L'étude a également examiné la forme physique des protéines impliquées. Même chez les animaux qui conservent encore le récepteur adulte, la forme de la serrure a changé pour correspondre à la clé faible. Les chercheurs ont utilisé des modèles informatiques pour montrer que la surface du récepteur avait été altérée pour neutraliser les charges électriques, lui permettant de se lier à l'insuline étrange et faible de ces rongeurs. Ce remodelage structurel s'est produit parallèlement aux changements génétiques, garantissant que le système fonctionne comme un tout.

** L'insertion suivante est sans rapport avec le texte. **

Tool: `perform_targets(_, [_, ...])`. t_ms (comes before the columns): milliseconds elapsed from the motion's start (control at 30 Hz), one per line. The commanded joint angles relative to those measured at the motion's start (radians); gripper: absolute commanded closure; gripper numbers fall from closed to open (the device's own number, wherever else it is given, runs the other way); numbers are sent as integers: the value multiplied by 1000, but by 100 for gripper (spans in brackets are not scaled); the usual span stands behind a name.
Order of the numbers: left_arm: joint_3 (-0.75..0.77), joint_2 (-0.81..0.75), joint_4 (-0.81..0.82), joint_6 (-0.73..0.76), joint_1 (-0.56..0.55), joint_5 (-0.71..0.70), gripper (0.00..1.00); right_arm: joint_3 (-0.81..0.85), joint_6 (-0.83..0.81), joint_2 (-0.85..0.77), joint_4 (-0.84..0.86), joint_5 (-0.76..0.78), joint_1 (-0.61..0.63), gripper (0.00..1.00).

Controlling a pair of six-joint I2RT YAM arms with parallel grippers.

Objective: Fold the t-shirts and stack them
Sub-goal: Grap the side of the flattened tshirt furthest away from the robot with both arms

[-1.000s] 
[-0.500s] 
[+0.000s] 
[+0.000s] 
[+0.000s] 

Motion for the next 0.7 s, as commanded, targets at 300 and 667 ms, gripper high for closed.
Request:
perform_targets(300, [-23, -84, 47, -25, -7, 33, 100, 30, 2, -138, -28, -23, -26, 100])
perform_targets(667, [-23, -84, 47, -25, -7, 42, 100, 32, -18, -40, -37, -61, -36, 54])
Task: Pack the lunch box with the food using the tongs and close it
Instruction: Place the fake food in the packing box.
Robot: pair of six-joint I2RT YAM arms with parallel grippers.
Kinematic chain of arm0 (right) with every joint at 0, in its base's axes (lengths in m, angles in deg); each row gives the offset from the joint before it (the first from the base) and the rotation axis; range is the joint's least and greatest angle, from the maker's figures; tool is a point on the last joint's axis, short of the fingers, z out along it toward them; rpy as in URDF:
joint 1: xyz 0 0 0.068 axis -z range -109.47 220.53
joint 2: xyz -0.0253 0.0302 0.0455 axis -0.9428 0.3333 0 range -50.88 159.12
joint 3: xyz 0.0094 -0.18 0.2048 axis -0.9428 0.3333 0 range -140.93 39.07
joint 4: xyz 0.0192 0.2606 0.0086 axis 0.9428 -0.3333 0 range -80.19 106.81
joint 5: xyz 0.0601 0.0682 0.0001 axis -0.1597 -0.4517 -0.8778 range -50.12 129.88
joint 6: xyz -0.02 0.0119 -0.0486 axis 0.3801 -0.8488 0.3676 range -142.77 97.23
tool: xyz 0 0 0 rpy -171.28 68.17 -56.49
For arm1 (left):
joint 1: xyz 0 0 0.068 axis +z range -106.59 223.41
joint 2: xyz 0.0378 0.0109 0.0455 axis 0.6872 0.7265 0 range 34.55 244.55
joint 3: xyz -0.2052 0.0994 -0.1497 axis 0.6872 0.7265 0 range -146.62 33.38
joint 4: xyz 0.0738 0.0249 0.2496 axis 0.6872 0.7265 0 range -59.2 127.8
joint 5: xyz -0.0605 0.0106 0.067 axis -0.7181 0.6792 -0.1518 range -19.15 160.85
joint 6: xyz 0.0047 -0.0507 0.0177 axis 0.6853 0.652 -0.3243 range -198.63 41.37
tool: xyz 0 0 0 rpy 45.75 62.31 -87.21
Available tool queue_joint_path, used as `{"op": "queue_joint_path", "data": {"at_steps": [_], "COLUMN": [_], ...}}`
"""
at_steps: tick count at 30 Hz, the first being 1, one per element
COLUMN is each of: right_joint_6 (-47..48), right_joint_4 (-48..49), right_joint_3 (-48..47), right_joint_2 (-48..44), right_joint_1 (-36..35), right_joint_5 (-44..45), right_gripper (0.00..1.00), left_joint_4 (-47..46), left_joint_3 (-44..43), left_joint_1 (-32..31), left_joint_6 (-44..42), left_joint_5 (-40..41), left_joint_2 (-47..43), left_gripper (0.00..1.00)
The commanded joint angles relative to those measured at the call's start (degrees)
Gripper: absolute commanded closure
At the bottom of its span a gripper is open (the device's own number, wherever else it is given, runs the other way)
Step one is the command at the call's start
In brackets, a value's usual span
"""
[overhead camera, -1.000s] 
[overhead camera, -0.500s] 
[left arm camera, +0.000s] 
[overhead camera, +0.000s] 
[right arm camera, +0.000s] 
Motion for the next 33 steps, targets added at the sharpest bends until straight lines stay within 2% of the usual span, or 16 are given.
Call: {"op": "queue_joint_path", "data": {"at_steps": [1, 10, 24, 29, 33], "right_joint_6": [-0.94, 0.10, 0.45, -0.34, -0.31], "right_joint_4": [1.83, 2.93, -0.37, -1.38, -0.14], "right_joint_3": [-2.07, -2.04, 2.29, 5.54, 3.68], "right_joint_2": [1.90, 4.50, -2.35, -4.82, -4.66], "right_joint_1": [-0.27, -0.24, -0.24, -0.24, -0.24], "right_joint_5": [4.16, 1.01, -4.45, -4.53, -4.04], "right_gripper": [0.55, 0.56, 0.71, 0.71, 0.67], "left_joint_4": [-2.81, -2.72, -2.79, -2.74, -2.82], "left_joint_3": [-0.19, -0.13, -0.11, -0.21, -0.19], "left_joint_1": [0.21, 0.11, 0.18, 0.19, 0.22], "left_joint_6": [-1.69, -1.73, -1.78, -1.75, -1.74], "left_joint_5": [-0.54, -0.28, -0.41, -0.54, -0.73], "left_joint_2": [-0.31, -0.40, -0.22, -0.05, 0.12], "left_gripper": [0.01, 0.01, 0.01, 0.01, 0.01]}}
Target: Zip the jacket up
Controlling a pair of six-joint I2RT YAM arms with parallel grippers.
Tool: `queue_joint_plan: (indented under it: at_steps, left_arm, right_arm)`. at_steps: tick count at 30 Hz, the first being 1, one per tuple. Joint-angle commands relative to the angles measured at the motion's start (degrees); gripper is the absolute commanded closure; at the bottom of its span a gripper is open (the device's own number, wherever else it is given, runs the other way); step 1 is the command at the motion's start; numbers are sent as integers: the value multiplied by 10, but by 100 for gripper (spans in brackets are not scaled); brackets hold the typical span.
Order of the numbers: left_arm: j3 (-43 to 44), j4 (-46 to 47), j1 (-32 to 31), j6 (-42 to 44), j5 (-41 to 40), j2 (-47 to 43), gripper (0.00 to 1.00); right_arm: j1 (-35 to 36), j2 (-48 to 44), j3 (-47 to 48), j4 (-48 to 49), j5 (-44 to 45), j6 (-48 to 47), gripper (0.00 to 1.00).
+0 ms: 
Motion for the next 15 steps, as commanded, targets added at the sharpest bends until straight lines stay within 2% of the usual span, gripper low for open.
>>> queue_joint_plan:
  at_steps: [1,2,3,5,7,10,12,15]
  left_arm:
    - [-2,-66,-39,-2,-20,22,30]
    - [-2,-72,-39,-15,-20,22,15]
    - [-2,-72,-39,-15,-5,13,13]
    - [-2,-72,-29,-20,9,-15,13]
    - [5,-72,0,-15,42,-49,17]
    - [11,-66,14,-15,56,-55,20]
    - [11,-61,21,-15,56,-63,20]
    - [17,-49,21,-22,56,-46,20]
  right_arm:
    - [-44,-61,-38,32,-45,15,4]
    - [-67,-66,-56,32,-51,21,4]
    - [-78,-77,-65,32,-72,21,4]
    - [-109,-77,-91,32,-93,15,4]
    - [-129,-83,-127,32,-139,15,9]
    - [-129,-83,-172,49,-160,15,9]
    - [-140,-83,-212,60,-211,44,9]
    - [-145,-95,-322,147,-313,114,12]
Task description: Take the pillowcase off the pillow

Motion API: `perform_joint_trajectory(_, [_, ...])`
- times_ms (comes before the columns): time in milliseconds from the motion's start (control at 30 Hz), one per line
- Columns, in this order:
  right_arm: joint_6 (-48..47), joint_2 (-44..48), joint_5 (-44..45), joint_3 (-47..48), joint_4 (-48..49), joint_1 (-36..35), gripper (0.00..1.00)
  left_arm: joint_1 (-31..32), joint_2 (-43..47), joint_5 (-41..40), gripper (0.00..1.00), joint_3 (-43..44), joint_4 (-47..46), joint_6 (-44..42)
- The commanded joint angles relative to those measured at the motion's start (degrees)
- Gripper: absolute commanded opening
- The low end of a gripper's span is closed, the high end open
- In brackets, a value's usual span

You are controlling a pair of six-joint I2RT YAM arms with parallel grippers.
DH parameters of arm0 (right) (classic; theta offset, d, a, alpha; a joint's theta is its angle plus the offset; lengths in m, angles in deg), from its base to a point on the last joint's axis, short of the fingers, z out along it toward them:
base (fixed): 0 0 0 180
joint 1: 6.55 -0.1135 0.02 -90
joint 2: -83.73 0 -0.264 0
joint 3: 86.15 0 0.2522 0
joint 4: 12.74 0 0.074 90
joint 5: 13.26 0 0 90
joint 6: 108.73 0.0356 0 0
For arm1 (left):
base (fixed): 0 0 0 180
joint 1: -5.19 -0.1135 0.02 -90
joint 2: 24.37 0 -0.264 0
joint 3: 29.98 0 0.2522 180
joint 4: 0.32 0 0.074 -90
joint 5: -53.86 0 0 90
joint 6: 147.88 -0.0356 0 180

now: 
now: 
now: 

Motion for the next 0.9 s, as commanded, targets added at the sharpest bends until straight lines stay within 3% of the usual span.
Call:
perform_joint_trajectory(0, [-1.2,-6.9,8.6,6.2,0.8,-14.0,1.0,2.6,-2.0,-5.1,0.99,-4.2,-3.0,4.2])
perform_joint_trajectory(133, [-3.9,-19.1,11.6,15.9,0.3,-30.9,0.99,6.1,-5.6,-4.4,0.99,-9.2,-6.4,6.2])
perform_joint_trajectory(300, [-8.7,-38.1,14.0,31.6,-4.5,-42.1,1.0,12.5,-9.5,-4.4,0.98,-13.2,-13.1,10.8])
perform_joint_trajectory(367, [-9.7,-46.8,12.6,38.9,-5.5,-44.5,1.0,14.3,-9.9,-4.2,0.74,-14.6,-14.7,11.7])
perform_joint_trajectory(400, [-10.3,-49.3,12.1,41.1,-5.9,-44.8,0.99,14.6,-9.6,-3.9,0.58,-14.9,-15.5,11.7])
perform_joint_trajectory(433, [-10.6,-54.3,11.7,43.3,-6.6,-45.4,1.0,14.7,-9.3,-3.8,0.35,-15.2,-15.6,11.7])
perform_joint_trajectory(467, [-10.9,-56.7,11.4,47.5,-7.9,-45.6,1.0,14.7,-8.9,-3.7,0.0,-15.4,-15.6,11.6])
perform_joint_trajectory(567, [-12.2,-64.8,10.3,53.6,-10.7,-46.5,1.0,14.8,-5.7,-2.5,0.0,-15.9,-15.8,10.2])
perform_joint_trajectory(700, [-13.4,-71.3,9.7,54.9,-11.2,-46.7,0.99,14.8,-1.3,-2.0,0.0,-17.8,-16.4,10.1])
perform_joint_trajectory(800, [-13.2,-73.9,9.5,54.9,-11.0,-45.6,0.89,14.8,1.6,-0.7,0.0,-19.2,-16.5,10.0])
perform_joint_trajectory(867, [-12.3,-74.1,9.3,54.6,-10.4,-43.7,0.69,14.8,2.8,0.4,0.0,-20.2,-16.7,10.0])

Cette recherche redéfinit notre compréhension de l'évolution du contrôle de la glycémie. Elle montre que lorsqu'une hormone critique change, l'ensemble du système peut être réorganisé de manières surprenantes. Le cobaye, par exemple, a développé un système où le foie produit sa propre insuline et utilise un type de récepteur différent, une combinaison qui serait fatale pour la plupart des autres mammifères. Le capybara et le dégu présentent des étapes intermédiaires de ce processus, prouvant que l'évolution peut prendre différentes routes pour atteindre le même objectif. Les conclusions suggèrent que la capacité de survivre avec un système brisé ou altéré n'est pas seulement une question de chance, mais le résultat de changements coordonnés à travers de multiples gènes. En étudiant ces rongeurs, les scientifiques obtiennent une image plus claire de la flexibilité dont les systèmes métaboliques humains pourraient faire preuve, et de la façon dont différentes combinaisons de changements génétiques peuvent mener au même résultat physiologique. Ce travail souligne que l'évolution ne consiste pas seulement à rendre les choses plus fortes ou plus rapides, mais à trouver de nouvelles façons de faire fonctionner à nouveau un système brisé.